▶ **Supplied records**:
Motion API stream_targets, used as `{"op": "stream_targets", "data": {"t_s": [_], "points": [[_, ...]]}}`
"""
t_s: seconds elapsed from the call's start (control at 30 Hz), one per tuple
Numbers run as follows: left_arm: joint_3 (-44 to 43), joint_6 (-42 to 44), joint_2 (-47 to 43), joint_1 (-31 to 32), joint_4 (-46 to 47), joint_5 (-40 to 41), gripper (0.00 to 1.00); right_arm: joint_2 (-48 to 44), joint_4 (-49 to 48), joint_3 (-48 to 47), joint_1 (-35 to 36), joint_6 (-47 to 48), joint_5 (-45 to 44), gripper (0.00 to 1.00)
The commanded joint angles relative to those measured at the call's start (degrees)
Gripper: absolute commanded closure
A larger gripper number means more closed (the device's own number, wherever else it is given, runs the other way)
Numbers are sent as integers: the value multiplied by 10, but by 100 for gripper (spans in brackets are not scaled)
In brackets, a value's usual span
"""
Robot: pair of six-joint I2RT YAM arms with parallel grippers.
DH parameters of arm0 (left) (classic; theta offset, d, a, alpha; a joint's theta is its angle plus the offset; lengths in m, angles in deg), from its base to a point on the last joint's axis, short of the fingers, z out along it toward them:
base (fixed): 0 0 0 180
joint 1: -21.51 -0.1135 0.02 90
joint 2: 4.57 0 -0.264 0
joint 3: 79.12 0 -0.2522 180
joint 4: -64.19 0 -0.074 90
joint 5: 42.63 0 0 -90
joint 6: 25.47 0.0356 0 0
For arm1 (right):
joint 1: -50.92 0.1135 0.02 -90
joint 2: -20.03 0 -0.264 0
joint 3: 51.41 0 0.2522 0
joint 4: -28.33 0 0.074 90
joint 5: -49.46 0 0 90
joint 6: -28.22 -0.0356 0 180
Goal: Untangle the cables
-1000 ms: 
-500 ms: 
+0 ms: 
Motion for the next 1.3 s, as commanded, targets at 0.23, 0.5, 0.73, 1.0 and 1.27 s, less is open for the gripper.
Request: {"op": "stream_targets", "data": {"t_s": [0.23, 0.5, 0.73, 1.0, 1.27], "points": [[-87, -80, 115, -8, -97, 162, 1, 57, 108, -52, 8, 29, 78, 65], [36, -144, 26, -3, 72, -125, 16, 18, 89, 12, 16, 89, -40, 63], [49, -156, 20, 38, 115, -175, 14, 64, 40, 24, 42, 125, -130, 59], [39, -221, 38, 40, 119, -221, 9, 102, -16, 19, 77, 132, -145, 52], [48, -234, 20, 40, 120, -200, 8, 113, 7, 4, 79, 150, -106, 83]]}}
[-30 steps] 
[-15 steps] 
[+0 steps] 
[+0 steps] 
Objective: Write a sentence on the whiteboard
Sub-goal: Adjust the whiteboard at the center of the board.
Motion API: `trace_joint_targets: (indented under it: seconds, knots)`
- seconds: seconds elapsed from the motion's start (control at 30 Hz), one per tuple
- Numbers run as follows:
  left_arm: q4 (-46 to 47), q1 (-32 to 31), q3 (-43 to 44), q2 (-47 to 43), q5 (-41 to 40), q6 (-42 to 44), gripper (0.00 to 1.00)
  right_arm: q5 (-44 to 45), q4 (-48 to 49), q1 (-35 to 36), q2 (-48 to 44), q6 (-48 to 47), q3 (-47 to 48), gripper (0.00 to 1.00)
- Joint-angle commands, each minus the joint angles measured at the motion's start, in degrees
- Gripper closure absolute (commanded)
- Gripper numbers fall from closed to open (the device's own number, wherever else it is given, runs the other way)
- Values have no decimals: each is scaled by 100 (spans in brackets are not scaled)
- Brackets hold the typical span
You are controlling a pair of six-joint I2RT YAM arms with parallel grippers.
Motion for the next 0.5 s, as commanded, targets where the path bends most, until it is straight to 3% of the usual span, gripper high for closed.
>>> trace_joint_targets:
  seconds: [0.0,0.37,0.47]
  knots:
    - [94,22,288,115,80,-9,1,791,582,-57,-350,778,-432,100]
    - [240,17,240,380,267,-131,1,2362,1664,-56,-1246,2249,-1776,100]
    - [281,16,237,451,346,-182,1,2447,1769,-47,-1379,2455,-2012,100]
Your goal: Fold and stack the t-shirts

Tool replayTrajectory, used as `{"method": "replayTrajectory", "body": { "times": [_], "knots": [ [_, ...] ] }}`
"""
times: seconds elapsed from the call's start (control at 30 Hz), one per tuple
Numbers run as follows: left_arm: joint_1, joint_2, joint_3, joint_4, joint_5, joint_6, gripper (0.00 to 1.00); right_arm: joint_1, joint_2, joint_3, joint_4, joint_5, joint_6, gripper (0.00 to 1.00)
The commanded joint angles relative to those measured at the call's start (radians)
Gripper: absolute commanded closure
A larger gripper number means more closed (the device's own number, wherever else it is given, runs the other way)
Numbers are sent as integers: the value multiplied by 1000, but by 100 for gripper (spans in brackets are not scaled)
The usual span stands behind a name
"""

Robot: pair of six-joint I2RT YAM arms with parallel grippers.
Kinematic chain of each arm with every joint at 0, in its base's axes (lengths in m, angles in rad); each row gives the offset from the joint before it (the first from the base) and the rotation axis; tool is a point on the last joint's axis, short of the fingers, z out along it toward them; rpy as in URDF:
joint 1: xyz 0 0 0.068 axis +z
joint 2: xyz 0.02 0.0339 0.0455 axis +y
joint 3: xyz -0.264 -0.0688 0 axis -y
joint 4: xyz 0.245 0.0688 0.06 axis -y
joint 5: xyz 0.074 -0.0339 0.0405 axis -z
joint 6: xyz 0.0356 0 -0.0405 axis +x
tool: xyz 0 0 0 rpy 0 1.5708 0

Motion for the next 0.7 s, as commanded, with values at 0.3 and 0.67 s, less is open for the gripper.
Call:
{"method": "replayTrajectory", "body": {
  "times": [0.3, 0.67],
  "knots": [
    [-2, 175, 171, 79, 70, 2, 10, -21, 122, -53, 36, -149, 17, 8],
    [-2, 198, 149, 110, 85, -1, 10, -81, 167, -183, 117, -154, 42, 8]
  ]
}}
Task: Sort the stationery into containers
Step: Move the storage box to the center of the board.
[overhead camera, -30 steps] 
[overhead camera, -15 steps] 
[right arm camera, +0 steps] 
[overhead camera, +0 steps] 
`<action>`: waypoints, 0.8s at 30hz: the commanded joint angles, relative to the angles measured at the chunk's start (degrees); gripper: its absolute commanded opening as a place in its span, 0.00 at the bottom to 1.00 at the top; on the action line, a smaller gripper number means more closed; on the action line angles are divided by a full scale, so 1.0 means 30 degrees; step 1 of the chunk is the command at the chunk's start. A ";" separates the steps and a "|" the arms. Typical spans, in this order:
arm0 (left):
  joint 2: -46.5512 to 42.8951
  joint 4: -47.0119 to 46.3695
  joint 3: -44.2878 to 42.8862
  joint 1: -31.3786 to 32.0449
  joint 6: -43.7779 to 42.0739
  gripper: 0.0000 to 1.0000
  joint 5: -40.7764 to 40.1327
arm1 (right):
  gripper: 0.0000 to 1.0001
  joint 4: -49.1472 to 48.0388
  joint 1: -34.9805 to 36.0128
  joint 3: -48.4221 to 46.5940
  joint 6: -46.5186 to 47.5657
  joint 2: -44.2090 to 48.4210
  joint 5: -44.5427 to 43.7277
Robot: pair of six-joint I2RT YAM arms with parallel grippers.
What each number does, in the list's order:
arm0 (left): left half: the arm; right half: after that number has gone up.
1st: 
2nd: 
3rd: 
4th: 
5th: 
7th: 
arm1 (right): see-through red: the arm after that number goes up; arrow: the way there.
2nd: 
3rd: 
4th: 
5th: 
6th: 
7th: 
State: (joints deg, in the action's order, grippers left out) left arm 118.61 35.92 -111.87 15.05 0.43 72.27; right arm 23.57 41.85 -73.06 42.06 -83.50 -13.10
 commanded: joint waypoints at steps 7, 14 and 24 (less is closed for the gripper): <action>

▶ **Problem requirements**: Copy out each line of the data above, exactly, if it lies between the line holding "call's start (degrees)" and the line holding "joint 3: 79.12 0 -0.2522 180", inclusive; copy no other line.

▶ **Response area**:
The commanded joint angles relative to those measured at the call's start (degrees)
Gripper: absolute commanded closure
A larger gripper number means more closed (the device's own number, wherever else it is given, runs the other way)
Numbers are sent as integers: the value multiplied by 10, but by 100 for gripper (spans in brackets are not scaled)
In brackets, a value's usual span
"""
Robot: pair of six-joint I2RT YAM arms with parallel grippers.
DH parameters of arm0 (left) (classic; theta offset, d, a, alpha; a joint's theta is its angle plus the offset; lengths in m, angles in deg), from its base to a point on the last joint's axis, short of the fingers, z out along it toward them:
base (fixed): 0 0 0 180
joint 1: -21.51 -0.1135 0.02 90
joint 2: 4.57 0 -0.264 0
joint 3: 79.12 0 -0.2522 180

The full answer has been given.